Among the many people who worry about native ads' effort to mimic the surrounding editorial content, you can count New York Times Executive Editor Jill Abramson.
The New York Times Is Going to Label the Hell Out of Its Native Ads
With digital ad revenue in retreat at the Times, the company has readied a native ad platform to try to recapture those lost ad dollars. But Ms. Abramson has said publicly that the blurring of advertising and editorial is something that concerns her. (At least she didn't compare it to a deal with the devil, as her counterpart at The Wall Street Journal recently did.)
It seems Ms. Abramson can put her worries to rest for now.

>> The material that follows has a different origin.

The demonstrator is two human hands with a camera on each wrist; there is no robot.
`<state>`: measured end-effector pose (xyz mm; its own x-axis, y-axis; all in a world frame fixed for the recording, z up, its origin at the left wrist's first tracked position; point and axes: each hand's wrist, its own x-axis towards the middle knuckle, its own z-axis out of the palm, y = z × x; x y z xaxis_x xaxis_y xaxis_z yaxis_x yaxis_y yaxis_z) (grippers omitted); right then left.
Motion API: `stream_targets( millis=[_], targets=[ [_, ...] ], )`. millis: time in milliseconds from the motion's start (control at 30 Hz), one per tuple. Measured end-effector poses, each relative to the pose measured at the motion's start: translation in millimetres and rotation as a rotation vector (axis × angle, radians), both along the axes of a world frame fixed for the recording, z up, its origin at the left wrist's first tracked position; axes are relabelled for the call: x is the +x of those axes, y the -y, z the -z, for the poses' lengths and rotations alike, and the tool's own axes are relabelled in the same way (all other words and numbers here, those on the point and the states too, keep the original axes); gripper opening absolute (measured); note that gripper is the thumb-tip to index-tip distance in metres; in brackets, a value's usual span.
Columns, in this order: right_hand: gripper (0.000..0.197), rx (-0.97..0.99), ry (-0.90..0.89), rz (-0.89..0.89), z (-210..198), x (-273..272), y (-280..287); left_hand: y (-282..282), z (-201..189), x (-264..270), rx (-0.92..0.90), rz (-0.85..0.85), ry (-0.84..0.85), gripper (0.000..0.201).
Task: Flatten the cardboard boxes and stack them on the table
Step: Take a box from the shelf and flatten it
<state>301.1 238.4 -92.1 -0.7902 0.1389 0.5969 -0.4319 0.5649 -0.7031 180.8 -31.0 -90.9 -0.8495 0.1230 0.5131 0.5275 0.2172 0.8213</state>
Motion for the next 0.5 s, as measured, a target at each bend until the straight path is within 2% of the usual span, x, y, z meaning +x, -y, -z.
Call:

Times Publisher Arthur Sulzberger Jr. sent a memo to staffers Thursday offering the most detailed look yet at its native ad ambitions. First and foremost, Mr. Sulzberger said, there will be no confusion between advertising and journalism.
"It has been developed by our advertising team in close partnership with design and the newsroom, and it will be fully consistent with the values of The Times and the expectations of our readers," he said in the memo. "We will ensure that there is never a doubt in anyone's mind about what is Times journalism and what is advertising."
That's what all websites promise when they sell native ads, but they just take different steps to deliver on it. Native ad units at The Times, slated to begin appearing on the homepage and section-front pages in January, will be wrapped in blue and labeled with the term "Paid Post." Mr. Sulzberger explained:
Our readers will always know that they are looking at a message from an advertiser. There will be a distinctive color bar, the words "Paid Post," the relevant company logo, a different typeface and other design cues to let readers know exactly what they are looking at. There will be strict separation between the newsroom and the job of creating content for the new native ads. And, we will require advertiser content to adhere to a very high standard of quality.
All native advertising is arguably meant to mislead readers in some ways, at least long enough to draw their eyes better than the traditional ads they easily recognize and look past. That point is not lost on the Federal Trade Commission, which held a day-long workshop this month ahead of possible guidelines or regulations on labeling.
No uniform label exists for native ads. At BuzzFeed, articles written by or on behalf of advertisers fall into a shaded box and carry the label "presented by." Forbes' native ad platform "BrandVoice" carries a label at the top next to the marketer's logo, a line of text reading "Connecting marketers to the Forbes audience" and a "What is this?" link that readers can click for a fuller explanation. Most native ads use the same typeface as the editorial content surrounding them.
The former chief revenue officer at Forbes, Meredith Kopit Levien, is leading the native-ad charge at the Times. She told a Times reporter that native ads will take the shape of any editorial content the Times publishes online, including text articles and video.